Whether we were on a road trip, at the zoo, or hanging out at our house, my children enjoyed math games during our summer breaks. Here is how to play the three math learning games:

  1. The shape scavenger hunt: all participants look for the same shape, once the first person finds the predetermined number of that shape, he or she is the winner and gets to select the next shape and the number needed to win.
  2. Number target involves combining numbers or coins to reach the target number or amount. This is a fun way to practice addition, subtraction, multiplication, or division.
  3. To play double-halves, ask your children regularly how much of any item you would have if it were doubled or if it were halved. This game will increase the child’s abstract thinking capabilities and like the number target game can be used for numbers, measuring, counting money, or determining an amount of time.

Other Fun Summertime Activities

Besides practicing reading and math, children can also learn from service during the summer by helping a parent in the kitchen while they cook or by helping in the garden while the parent landscapes. Children like to be involved and feel especially useful when they contribute to an activity a parent is working on already.

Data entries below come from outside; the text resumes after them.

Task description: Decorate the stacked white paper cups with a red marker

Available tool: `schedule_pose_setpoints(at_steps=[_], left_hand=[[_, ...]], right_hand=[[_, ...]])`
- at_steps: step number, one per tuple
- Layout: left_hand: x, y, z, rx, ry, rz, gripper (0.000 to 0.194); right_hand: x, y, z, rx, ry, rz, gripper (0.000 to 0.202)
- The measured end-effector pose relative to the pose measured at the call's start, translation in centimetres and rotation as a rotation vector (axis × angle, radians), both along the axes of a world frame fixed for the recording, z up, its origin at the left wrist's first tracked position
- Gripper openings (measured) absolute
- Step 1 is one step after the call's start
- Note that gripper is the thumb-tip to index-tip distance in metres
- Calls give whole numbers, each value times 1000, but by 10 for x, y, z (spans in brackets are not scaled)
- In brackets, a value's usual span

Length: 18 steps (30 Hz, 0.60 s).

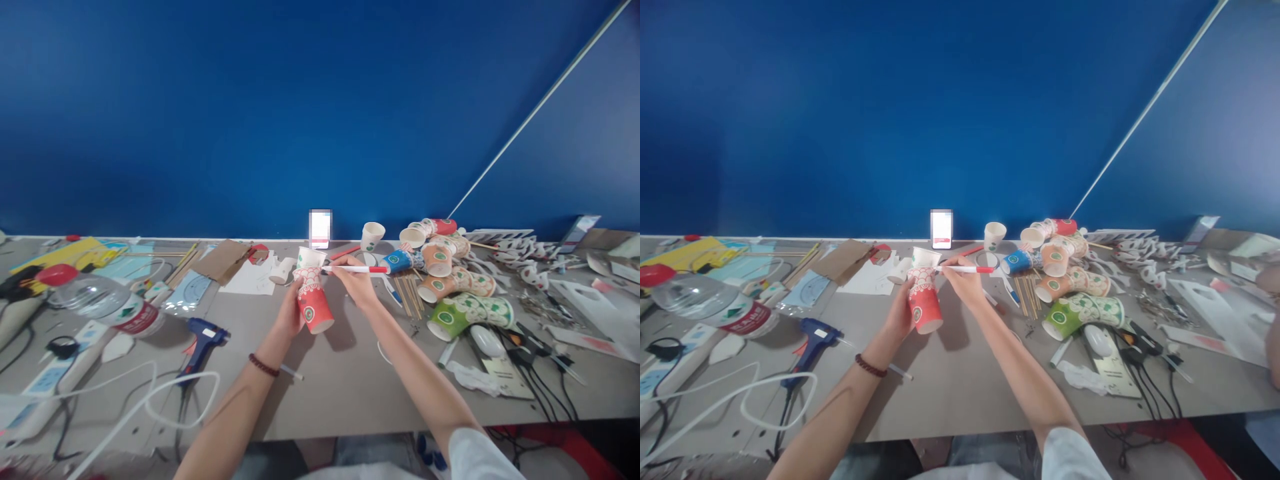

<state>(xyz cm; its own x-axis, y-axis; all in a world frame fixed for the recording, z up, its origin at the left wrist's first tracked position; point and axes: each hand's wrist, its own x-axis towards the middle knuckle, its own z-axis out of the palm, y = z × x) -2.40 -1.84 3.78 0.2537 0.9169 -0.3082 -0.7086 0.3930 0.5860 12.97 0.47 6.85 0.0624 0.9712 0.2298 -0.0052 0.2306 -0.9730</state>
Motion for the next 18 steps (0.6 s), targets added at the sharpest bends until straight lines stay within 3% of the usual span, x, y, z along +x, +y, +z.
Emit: schedule_pose_setpoints(at_steps=[10,18], left_hand=[[-1,-2,9,-32,60,-12,40],[0,-1,3,-49,65,-44,36]], right_hand=[[0,-3,4,-13,-18,11,9],[-2,-4,1,48,-96,49,11]])
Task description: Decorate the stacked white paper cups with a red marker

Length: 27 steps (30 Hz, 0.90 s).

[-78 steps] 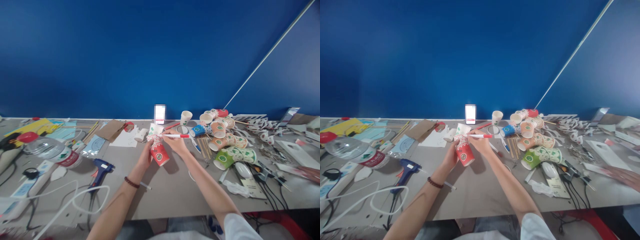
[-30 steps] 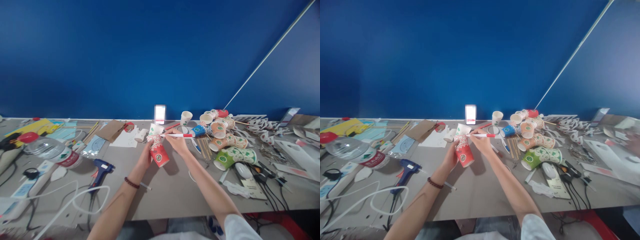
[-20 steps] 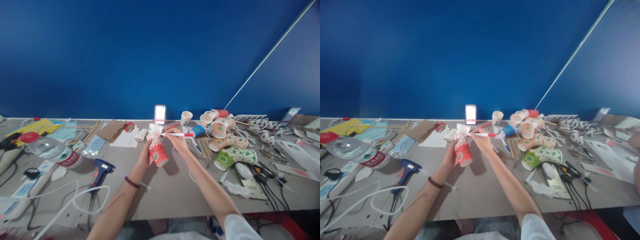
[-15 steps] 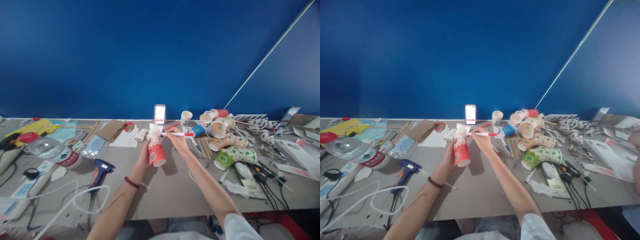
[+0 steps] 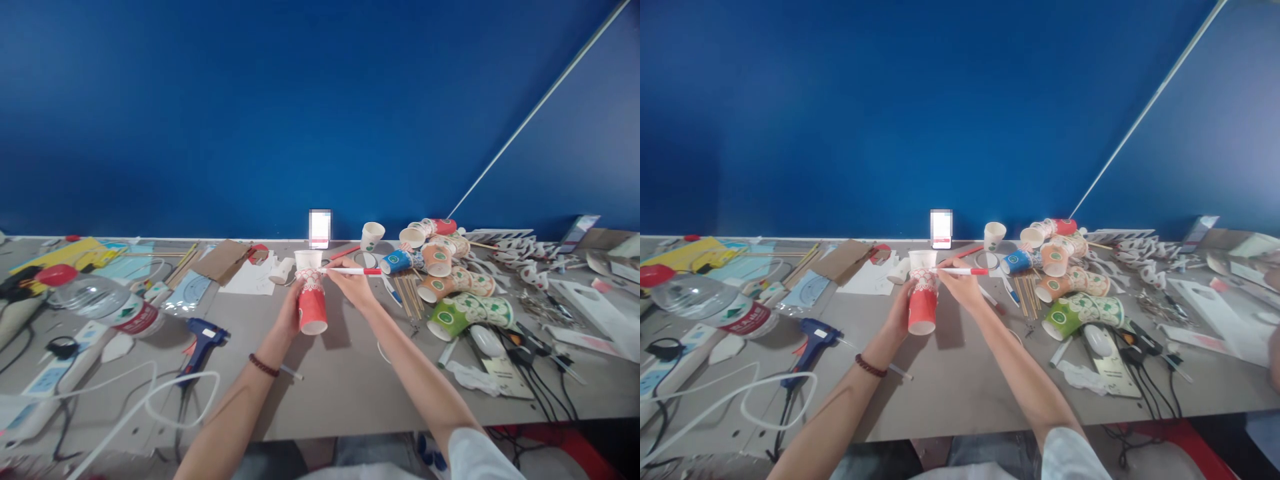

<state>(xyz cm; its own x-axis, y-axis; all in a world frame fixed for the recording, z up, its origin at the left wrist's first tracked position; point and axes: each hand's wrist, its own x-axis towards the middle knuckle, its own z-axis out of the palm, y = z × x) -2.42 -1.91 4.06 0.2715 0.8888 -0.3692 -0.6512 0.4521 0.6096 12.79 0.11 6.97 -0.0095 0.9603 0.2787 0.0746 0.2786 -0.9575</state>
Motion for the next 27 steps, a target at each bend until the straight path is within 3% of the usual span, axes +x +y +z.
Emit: schedule_pose_setpoints(at_steps=[27], left_hand=[[1,-2,-2,5,26,-26,29]], right_hand=[[0,-4,5,39,-99,-1,9]])
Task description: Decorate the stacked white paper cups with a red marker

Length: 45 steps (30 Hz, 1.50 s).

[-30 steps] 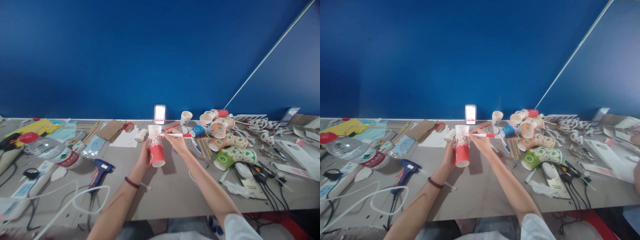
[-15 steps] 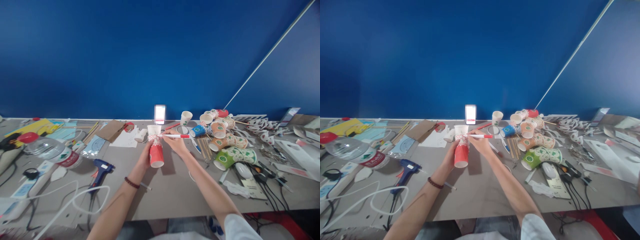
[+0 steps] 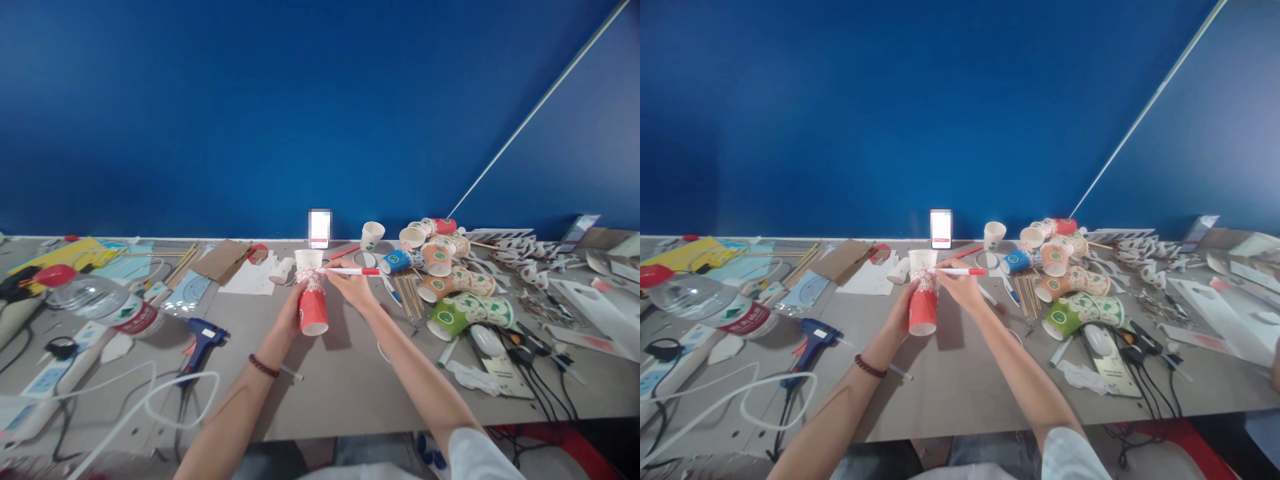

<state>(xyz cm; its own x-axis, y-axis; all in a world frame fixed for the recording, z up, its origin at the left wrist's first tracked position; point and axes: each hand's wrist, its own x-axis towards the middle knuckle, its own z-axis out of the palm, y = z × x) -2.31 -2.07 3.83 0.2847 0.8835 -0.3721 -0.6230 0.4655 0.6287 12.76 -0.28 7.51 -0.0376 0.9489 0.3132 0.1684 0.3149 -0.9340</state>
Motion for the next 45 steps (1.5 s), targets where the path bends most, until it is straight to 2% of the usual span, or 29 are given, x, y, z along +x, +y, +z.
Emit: schedule_pose_setpoints(at_steps=[21,45], left_hand=[[-2,-1,-1,-8,9,-36,32],[-1,0,-1,-15,33,-4,31]], right_hand=[[0,2,-3,-2,55,-31,7],[-1,1,-3,-47,79,-36,7]])
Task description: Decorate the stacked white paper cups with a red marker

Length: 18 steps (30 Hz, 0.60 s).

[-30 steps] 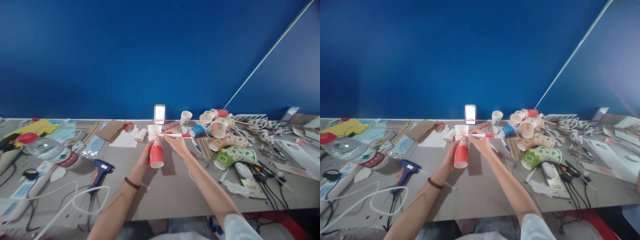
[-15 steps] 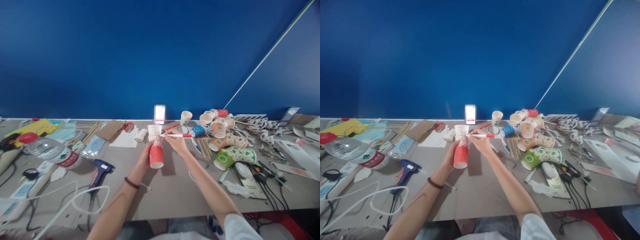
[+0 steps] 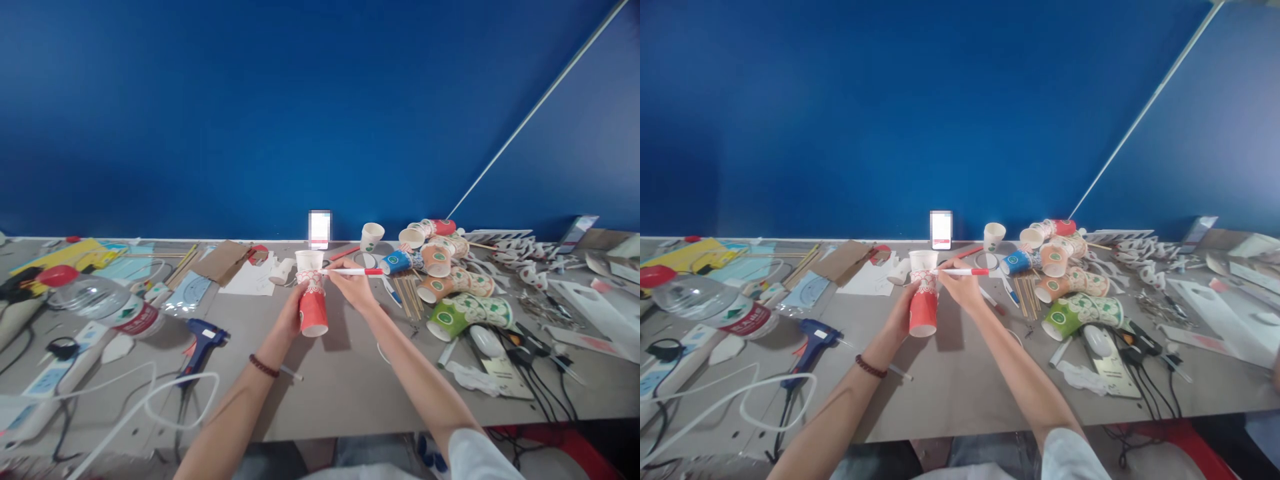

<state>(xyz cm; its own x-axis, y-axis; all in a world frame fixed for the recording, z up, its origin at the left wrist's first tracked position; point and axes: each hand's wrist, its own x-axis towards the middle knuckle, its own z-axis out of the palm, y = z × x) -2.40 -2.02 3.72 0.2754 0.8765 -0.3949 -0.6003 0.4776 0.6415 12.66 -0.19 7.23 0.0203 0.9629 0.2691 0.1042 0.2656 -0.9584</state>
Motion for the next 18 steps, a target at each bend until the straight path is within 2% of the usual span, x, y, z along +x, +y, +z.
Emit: schedule_pose_setpoints(at_steps=[8,18], left_hand=[[1,1,-4,96,2,32,33],[-1,2,-10,105,20,43,33]], right_hand=[[-1,-2,1,9,-34,-8,11],[-1,-3,5,30,-47,16,8]])
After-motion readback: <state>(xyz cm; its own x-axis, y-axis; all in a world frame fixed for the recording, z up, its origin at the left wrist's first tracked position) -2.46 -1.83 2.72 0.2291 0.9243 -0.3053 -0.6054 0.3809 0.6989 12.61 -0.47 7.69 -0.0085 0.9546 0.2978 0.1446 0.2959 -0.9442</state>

I vividly remember my mother teaching me how to cook, my father overseeing my building of a new shed, and my grandfather allowing me to assist as he planted and maintained his garden.

Summertime learning loss is detrimental to students, teachers, and schools. The continued progression and development of children academically are better served without a drop in performance due to a break in learning. By reading daily and playing math thinking games with kids during summer break, the academic gap created from being out of school can be reduced or completely alleviated.

Dr. Brandon Enos is the Proud Superintendent and Lead Learner of Cushing ISD in Cushing, Texas. He is a strong advocate for public school students and teachers.